Polymers and Plastics

Abstract

In this article, the effect of polyallylamine (PAA) on the structure and catalytic characteristics of alcohol dehydrogenase (ADH) was studied. For this research, we used methods of stationary kinetics and fluorescence spectroscopy. It has been shown that PAA non-competitively inhibits ADH activity while preserving its quaternary structure. It was established that 0.1 M ammonium sulfate removes the inhibitory effect of PAA on ADH, which is explained by the binding of sulfate anion (NH4)2SO4 with polyallylamine amino groups. As a result, the rigidity of the polymer chain increases and the ability to bind to the active loop of the enzyme increases. It is also shown that sodium chloride removes the inhibitory effect of PAA on ADH due to an electrostatic screening of the enzyme from polyelectrolyte. The method of encapsulating ADH in polyelectrolyte microcapsules was adapted to the structure and properties of the enzyme molecule.

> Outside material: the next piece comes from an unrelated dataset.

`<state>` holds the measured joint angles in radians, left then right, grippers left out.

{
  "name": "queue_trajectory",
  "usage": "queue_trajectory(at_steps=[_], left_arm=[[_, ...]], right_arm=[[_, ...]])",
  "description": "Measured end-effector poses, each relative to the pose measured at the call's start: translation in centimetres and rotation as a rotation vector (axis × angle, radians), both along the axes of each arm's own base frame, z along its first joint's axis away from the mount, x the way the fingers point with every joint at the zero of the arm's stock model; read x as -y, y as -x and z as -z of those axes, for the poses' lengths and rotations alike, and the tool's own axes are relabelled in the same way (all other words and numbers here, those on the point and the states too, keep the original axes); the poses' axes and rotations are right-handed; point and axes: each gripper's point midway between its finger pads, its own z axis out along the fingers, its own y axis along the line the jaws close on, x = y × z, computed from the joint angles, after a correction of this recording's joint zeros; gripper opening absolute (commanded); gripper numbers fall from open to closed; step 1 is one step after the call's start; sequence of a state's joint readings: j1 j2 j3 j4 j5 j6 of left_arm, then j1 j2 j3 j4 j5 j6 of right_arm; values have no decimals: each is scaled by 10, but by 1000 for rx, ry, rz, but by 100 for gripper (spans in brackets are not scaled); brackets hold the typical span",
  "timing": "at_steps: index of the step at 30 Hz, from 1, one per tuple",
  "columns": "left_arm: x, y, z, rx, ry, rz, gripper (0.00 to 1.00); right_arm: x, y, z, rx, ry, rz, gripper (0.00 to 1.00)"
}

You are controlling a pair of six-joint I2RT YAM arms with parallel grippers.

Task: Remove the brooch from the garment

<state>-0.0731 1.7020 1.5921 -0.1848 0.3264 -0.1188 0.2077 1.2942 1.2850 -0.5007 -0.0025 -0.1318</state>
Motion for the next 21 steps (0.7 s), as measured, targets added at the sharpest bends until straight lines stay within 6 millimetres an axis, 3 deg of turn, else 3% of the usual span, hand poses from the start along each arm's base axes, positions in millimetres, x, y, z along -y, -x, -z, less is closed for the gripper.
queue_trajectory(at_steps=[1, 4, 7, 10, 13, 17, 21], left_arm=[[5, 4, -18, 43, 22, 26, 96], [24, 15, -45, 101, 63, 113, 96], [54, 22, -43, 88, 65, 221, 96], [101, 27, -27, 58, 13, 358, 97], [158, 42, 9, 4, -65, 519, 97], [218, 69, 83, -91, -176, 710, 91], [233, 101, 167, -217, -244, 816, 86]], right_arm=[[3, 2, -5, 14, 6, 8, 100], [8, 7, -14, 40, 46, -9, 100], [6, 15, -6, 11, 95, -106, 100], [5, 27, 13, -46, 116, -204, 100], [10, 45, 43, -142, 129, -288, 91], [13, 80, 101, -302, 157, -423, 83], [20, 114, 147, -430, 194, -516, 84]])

It was found that the best for ADH is its encapsulation by adsorption into microcapsules already formed on CaCO3 particles. It was shown that the affinity constant of encapsulated alcohol dehydrogenase to the substrate is 1.7 times lower than that of the native enzyme. When studying the affinity constant of ADH in a complex with PAA to ethanol, the effect of noncompetitive inhibition of the enzyme by polyelectrolyte was observed.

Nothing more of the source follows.